Exercise goal: Your answer should consist of the lines in the following data that contain "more".

== Segment start ==

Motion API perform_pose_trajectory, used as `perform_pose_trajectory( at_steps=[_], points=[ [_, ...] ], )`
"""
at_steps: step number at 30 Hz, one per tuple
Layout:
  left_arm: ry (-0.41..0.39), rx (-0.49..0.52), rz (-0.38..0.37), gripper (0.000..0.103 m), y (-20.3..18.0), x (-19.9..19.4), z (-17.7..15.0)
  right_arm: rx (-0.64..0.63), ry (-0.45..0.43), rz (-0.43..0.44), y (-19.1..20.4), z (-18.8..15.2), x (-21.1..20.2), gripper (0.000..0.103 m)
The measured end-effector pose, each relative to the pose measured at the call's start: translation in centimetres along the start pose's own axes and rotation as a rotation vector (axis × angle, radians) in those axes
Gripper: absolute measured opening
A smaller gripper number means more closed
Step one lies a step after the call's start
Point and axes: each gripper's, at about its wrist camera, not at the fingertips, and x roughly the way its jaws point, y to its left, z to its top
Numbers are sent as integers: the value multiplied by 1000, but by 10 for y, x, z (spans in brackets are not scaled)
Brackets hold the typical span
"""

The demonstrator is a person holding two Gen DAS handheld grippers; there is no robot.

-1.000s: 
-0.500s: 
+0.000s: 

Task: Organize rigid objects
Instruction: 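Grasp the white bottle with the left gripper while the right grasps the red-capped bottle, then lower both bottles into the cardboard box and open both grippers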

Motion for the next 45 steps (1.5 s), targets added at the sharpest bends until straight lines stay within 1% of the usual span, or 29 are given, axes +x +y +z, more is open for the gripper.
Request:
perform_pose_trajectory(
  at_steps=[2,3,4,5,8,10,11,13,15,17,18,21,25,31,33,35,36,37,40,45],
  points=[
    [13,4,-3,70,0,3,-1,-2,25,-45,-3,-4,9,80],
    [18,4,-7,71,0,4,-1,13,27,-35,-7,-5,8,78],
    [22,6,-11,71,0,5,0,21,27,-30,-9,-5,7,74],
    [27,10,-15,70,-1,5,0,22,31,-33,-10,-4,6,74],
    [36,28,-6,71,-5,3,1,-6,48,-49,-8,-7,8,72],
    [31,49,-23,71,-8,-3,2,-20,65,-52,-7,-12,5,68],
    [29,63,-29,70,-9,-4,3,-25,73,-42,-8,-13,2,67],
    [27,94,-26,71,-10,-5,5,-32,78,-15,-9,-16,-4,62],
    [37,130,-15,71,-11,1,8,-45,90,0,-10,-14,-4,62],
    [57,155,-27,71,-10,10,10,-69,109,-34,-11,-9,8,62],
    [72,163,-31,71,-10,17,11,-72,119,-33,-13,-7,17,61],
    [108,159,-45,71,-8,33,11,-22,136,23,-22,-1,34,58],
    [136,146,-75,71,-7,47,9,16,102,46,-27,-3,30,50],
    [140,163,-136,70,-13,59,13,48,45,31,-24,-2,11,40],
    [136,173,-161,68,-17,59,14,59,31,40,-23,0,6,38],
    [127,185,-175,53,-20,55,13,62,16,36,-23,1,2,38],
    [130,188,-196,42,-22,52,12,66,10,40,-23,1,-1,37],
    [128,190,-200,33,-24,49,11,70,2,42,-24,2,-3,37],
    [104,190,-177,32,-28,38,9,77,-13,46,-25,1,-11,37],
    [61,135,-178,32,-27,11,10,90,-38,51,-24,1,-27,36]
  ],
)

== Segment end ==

Solution for this problem:
A smaller gripper number means more closed
Motion for the next 45 steps (1.5 s), targets added at the sharpest bends until straight lines stay within 1% of the usual span, or 29 are given, axes +x +y +z, more is open for the gripper.

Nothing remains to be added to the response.